And as if by magic, here's what arrived on my doorstep as I was doing the Sunday crossword ... that's the rest of my day planned out.

Reactions: Like 1


----------



## Lou Currier (Aug 13, 2017)

Here are the ones for future reference. 

https://www.ebay.com/itm/350617386120

Reactions: Thank You! 1


----------



## duncsuss (Aug 13, 2017)

That really wasn't so difficult -- just needed 3 clamps to hold it fast as I worked my way around.

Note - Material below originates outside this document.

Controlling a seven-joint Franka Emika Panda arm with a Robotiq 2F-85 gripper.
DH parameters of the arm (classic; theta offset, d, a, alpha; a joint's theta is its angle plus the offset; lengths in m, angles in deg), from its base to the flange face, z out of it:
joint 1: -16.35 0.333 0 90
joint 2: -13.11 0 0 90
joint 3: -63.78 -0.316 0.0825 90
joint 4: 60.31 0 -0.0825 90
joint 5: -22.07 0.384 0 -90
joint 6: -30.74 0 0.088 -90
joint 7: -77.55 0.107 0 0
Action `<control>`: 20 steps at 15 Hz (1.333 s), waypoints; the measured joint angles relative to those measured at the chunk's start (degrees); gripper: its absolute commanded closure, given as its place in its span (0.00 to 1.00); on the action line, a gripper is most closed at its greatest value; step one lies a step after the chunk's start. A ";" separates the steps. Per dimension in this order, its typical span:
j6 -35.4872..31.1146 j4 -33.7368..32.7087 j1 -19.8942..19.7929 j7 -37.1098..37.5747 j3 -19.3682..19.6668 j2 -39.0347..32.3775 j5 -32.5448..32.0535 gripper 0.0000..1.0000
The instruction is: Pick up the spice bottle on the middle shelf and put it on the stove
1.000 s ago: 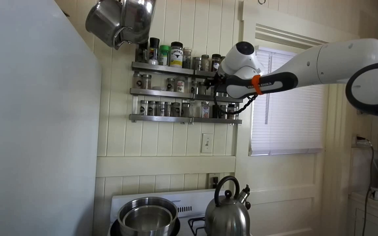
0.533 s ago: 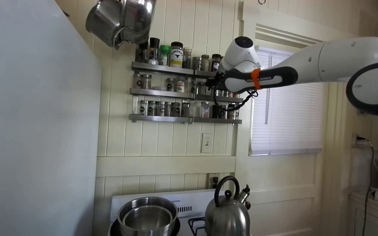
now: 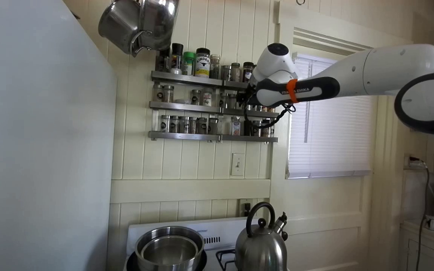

Now I have to get the screw holding the top thrust bearing loose -- without stripping the screw head, which seems to be a real possibility. A week of WD40 might help.

Reactions: Like 2


----------



## Tony (Aug 13, 2017)

duncsuss said:


> That really wasn't so difficult -- just needed 3 clamps to hold it fast as I worked my way around.
> 
> Now I have to get the screw holding the top thrust bearing loose -- without stripping the screw head, which seems to be a real possibility. A week of WD40 might help.
> 
> ...



Duncan, you might want to try something other than WD40. Get one that is a penetrating spray. Tony


----------



## duncsuss (Aug 13, 2017)

Tony said:


> Duncan, you might want to try something other than WD40. Get one that is a penetrating spray. Tony


Oh, I thought WD40 is a penetrating oil ... what would you recommend instead?


----------



## Tony (Aug 13, 2017)

duncsuss said:


> Oh, I thought WD40 is a penetrating oil ... what would you recommend instead?



I knew you were going to ask that! I can't remember the name of what I use, I have it in my work van, will let you know tomorrow. Get it at Home Depot. Tony

Reactions: Thank You! 1


----------



## Sprung (Aug 13, 2017)

Best thing I've found for getting stuck screws/bolts loose is a 50/50 mix of Acetone and ATF (Automatic Transmission Fluid). Works well even on bolts that have been rusted together for decades - for that task of beating the rust I put a little on, let it soak in, and do that once or twice a day for a couple weeks and they come out super easy.

Otherwise, if you're looking for a spray, PB Blaster has been my spray of choice (heavily influenced by it being my repairman father's spray of choice.)


----------



## duncsuss (Aug 13, 2017)

Sprung said:


> Best thing I've found for getting stuck screws/bolts loose is a 50/50 mix of Acetone and ATF (Automatic Transmission Fluid). Works well even on bolts that have been rusted together for decades - for that task of beating the rust I put a little on, let it soak in, and do that once or twice a day for a couple weeks and they come out super easy.
> 
> Otherwise, if you're looking for a spray, PB Blaster has been my spray of choice (heavily influenced by it being my repairman father's spray of choice.)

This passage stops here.